> _REQUIRED WORK_: Repeat word for word the lines from the top of the records through the line containing "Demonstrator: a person", and skip the pictures.

[Recorded data]
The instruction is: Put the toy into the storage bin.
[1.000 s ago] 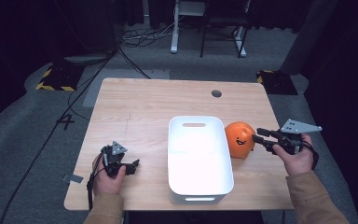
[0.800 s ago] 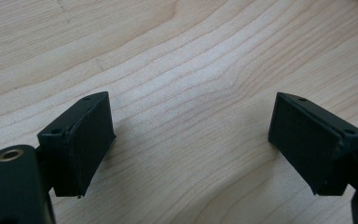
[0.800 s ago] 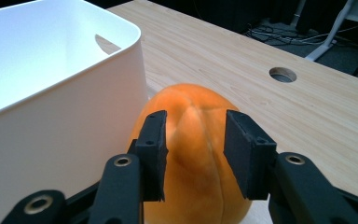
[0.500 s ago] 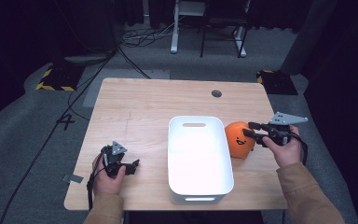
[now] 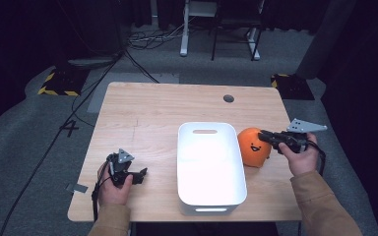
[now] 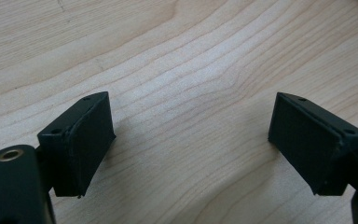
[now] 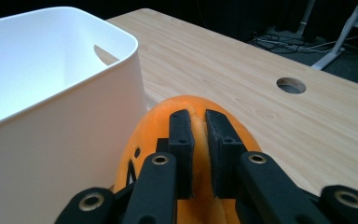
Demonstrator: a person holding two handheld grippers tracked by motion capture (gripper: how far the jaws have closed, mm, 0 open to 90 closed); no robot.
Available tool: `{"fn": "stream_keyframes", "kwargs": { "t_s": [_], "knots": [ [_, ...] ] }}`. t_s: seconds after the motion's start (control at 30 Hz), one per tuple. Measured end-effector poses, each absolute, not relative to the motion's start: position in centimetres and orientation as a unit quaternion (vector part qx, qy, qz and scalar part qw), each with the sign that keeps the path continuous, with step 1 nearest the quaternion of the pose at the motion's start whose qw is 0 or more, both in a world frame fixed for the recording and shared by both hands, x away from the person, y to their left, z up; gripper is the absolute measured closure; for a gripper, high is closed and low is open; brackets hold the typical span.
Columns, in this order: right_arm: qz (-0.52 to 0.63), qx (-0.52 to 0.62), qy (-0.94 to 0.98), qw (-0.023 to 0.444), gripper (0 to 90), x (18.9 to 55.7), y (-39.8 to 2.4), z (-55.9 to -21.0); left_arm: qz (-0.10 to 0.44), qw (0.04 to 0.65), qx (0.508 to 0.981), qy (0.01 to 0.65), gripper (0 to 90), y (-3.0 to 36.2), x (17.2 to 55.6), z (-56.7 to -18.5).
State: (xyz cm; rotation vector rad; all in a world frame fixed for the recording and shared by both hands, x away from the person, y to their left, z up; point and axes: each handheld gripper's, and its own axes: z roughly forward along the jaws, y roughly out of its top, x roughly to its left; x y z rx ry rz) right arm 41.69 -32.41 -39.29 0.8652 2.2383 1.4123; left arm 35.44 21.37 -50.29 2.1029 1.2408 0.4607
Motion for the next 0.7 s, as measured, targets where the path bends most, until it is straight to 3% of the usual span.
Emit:
{"fn": "stream_keyframes", "kwargs": {
  "t_s": [0.33, 0.7],
  "knots": [
    [0.507, 0.282, 0.793, 0.186, 82.0, 40.7, -33.7, -36.5, 0.175, 0.322, 0.801, 0.473, 14.3, 21.4, 35.4, -50.3],
    [0.529, 0.228, 0.801, 0.162, 82.1, 40.7, -34.8, -33.9, 0.175, 0.322, 0.802, 0.472, 14.3, 21.4, 35.4, -50.3]
  ]
}}
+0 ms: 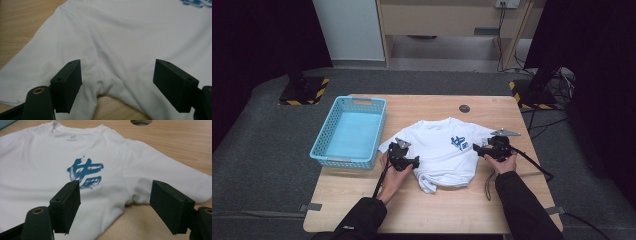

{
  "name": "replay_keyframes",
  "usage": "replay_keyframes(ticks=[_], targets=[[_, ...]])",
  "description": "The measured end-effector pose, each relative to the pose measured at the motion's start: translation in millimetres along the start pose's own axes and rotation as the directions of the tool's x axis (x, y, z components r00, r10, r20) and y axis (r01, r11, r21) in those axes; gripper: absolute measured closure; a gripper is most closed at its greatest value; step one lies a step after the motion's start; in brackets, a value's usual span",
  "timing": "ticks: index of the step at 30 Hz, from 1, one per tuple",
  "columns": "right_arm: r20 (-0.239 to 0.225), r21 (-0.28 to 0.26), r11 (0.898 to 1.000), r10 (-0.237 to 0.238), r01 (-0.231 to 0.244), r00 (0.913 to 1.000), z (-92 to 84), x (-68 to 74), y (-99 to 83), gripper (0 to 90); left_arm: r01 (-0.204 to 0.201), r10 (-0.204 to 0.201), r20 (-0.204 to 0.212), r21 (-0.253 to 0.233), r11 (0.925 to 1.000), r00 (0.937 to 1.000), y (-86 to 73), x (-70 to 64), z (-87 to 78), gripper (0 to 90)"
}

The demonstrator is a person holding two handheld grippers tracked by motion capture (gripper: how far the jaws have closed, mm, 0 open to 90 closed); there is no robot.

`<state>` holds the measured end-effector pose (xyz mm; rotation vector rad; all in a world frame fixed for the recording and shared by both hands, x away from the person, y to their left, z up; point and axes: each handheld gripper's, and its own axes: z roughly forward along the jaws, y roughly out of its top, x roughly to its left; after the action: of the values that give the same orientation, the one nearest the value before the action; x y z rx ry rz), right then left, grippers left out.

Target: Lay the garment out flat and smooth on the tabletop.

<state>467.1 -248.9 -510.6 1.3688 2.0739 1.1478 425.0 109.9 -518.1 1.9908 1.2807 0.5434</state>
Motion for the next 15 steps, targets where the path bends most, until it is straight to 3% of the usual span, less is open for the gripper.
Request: replay_keyframes(ticks=[3,7,12,15], targets=[[0.042,0.0,0.996,-0.092,0.092,0.9949,-20.5,12.3,-2.7,22.9,0.012,-0.011,0.027,-0.022,0.9997,0.9996,-3.6,-9.0,-15.5,23.5],[0.01,-0.01,0.998,-0.06,0.06,0.9981,-39.9,30.5,-10.1,22.5,0.032,-0.032,0.059,-0.012,0.9994,0.9978,-17.3,-18.3,-31.6,24.9],[-0.009,0.048,0.997,-0.067,0.067,0.9977,-55.5,49.7,-30.4,24.8,0.057,-0.059,0.074,0.027,0.998,0.9955,-39.9,-22.7,-42.2,27.2],[-0.016,0.075,0.996,-0.052,0.053,0.9985,-58.3,55.7,-39.5,26.9,0.069,-0.071,0.085,0.029,0.9972,0.9938,-42.7,-26.2,-42.5,28.6]])
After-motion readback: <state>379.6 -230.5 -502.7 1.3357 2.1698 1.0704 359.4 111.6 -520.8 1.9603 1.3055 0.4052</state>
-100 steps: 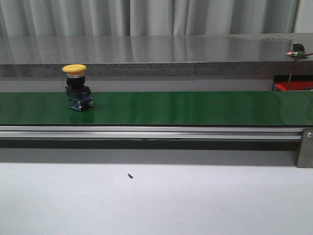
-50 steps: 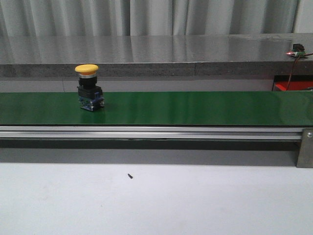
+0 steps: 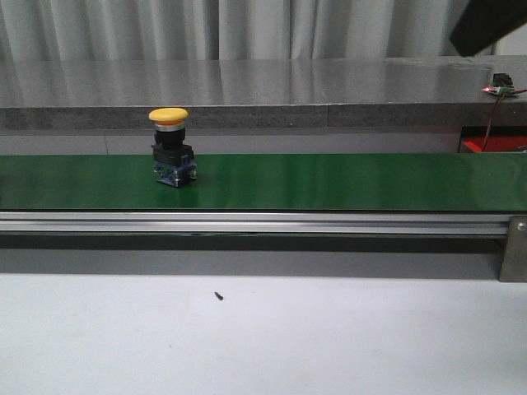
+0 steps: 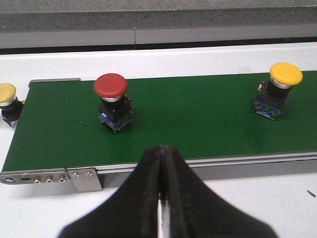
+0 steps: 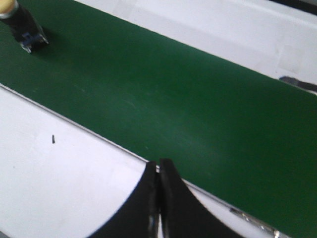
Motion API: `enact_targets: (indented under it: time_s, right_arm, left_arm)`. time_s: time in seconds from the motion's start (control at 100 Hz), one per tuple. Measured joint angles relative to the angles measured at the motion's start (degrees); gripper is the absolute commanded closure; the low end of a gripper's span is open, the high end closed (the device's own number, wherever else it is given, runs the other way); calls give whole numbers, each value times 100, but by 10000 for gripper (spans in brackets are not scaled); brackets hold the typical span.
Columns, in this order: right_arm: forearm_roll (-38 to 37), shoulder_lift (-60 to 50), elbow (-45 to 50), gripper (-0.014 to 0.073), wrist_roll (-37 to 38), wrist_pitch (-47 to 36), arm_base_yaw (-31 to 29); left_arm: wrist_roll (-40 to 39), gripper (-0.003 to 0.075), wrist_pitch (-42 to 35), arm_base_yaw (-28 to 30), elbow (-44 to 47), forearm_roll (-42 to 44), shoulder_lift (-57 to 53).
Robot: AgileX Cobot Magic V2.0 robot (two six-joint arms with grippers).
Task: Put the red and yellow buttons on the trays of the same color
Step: 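Move the right gripper above the yellow button riding on the belt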
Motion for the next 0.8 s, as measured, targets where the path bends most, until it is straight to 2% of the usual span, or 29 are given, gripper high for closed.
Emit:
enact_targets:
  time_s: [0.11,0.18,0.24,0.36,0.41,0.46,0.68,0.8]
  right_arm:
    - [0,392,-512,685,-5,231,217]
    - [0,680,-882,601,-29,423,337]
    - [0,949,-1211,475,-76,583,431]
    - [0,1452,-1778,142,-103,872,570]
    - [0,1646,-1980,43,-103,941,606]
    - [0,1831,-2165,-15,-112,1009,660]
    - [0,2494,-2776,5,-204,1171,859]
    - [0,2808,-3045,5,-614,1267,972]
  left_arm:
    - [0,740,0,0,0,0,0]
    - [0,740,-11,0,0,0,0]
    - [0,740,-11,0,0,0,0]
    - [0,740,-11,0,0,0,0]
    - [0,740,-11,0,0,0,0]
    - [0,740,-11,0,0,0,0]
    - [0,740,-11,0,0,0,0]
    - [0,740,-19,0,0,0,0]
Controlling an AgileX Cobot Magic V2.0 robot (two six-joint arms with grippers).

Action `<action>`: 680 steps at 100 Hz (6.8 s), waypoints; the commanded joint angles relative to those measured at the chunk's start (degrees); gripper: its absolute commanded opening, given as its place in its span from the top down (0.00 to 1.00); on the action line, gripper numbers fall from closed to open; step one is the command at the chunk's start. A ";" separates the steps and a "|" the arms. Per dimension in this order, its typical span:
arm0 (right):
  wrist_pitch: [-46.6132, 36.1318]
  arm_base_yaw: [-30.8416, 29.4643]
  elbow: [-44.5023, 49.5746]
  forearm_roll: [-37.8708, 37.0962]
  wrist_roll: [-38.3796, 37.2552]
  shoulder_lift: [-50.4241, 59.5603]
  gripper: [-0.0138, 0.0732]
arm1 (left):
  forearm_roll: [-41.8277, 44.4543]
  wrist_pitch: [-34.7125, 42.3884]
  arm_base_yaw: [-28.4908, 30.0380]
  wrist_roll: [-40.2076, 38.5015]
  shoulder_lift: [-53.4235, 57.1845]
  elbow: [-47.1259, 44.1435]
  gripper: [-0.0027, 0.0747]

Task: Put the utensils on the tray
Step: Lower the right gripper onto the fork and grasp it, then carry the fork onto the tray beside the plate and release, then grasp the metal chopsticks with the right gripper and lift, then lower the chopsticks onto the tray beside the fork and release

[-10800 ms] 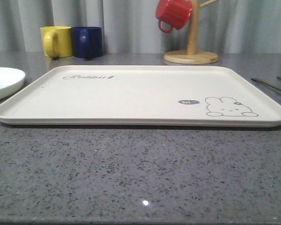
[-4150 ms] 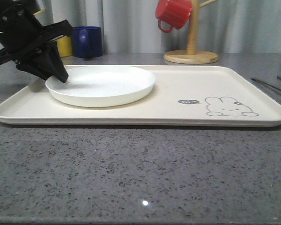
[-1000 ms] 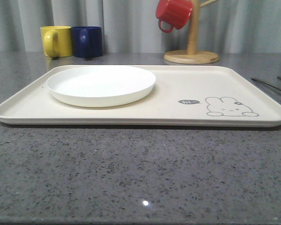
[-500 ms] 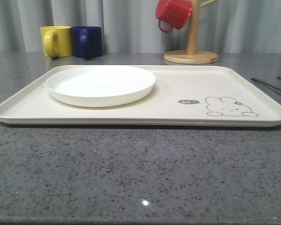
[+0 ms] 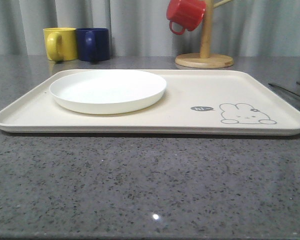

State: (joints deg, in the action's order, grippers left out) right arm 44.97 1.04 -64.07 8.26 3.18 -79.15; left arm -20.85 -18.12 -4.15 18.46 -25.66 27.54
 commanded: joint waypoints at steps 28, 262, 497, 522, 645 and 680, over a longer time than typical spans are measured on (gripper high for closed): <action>-3.12 -0.08 -2.92 0.44 1.62 -6.80 0.34 | -0.68 4.18 0.15 -0.52 -0.17 1.74 0.99; -6.76 28.32 -13.03 -12.67 -41.19 -16.62 0.91 | -0.68 4.18 0.15 -0.52 -0.17 1.74 0.99; 8.87 -3.65 -12.90 -9.60 -6.05 -16.81 0.47 | -0.68 4.18 0.15 -0.52 -0.17 1.74 0.99; 8.93 -3.65 -12.90 -9.35 -6.05 -18.93 0.48 | -0.68 4.18 0.15 -0.52 -0.17 1.74 0.99; 5.52 13.29 -13.15 -5.54 -23.28 -5.23 0.82 | -0.68 4.18 0.15 -0.52 -0.17 1.74 0.99; -1.15 19.19 -13.15 -5.54 -28.24 -12.10 0.82 | -0.68 4.18 0.15 -0.52 -0.17 1.74 0.99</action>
State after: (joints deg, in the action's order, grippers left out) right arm 47.43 19.92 -75.78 2.57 -24.26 -91.88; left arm -20.85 -18.12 -4.15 18.46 -25.66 27.54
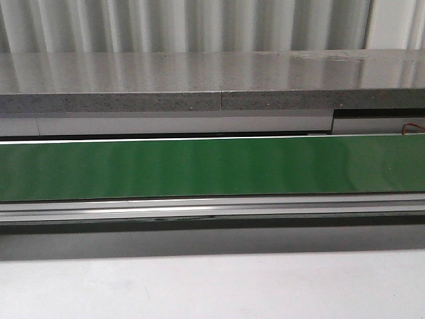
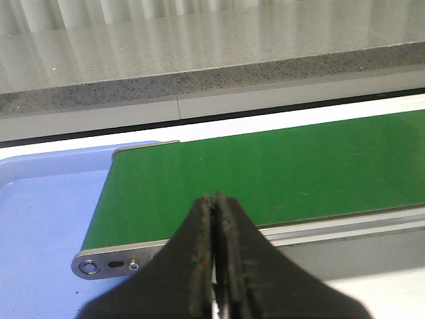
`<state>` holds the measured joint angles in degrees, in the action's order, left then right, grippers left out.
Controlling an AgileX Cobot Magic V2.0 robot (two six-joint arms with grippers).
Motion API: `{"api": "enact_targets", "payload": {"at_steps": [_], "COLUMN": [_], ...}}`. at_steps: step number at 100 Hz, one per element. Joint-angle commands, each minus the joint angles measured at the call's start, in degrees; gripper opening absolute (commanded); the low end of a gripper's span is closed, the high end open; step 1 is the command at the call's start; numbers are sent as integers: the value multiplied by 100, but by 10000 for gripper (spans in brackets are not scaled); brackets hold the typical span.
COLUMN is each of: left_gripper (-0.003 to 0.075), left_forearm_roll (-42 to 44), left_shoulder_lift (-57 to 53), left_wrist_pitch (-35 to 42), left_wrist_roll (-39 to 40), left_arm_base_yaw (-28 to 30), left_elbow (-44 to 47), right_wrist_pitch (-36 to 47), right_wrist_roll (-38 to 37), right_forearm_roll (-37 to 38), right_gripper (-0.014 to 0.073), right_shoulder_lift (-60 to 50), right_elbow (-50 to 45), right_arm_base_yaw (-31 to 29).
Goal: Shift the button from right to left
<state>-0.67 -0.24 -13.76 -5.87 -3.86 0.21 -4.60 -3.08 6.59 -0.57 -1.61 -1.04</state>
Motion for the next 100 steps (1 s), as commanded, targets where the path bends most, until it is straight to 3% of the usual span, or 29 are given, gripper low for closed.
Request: {"api": "enact_targets", "payload": {"at_steps": [1, 80, 100], "left_gripper": [-20, -20, -20], "left_forearm_roll": [-5, -5, -5], "left_shoulder_lift": [-182, -182, -182], "left_wrist_pitch": [401, 401, 401], "left_wrist_roll": [55, 55, 55], "left_arm_base_yaw": [9, 9, 9], "left_elbow": [223, 223, 223], "right_wrist_pitch": [422, 422, -224], "right_wrist_roll": [-3, -3, -3], "right_forearm_roll": [52, 52, 57], "right_gripper": [-66, -66, -66], "right_shoulder_lift": [-117, -114, -35], "right_elbow": [124, 148, 775], "right_arm_base_yaw": [-35, -33, -33]}}
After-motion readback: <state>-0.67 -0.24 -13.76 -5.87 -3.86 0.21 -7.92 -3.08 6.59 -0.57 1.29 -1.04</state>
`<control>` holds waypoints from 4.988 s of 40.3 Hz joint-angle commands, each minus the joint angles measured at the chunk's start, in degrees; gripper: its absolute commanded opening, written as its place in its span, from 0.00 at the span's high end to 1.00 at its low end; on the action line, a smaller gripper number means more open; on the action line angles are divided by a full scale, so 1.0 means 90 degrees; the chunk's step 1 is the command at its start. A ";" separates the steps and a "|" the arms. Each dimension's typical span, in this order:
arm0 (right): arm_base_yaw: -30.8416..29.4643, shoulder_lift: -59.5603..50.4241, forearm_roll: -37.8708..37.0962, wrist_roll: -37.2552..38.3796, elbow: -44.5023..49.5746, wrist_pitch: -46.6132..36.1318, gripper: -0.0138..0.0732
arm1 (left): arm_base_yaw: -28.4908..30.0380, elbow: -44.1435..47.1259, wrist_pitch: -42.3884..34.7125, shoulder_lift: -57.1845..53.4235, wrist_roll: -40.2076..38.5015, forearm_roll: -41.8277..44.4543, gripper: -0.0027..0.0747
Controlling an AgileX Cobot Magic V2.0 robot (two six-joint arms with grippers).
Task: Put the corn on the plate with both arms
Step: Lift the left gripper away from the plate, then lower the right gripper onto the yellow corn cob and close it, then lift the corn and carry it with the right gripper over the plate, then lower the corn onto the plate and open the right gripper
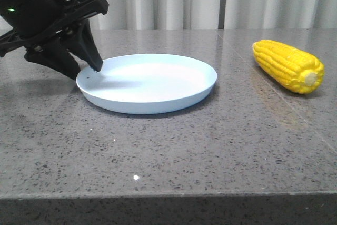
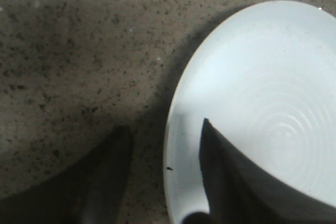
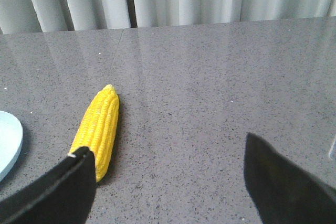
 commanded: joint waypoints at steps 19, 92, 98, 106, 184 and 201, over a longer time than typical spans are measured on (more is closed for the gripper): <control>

> _TASK OUTPUT_:
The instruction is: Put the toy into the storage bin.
[1.000 s ago] 
[0.800 s ago] 
[0.800 s ago] 
[0.500 s ago] 
[now] 
[now] 
[now] 
Demonstrator: a person holding two handheld grippers tracked by motion capture (gripper: how far the jaws have closed, mm, 0 open to 90 closed); no robot.

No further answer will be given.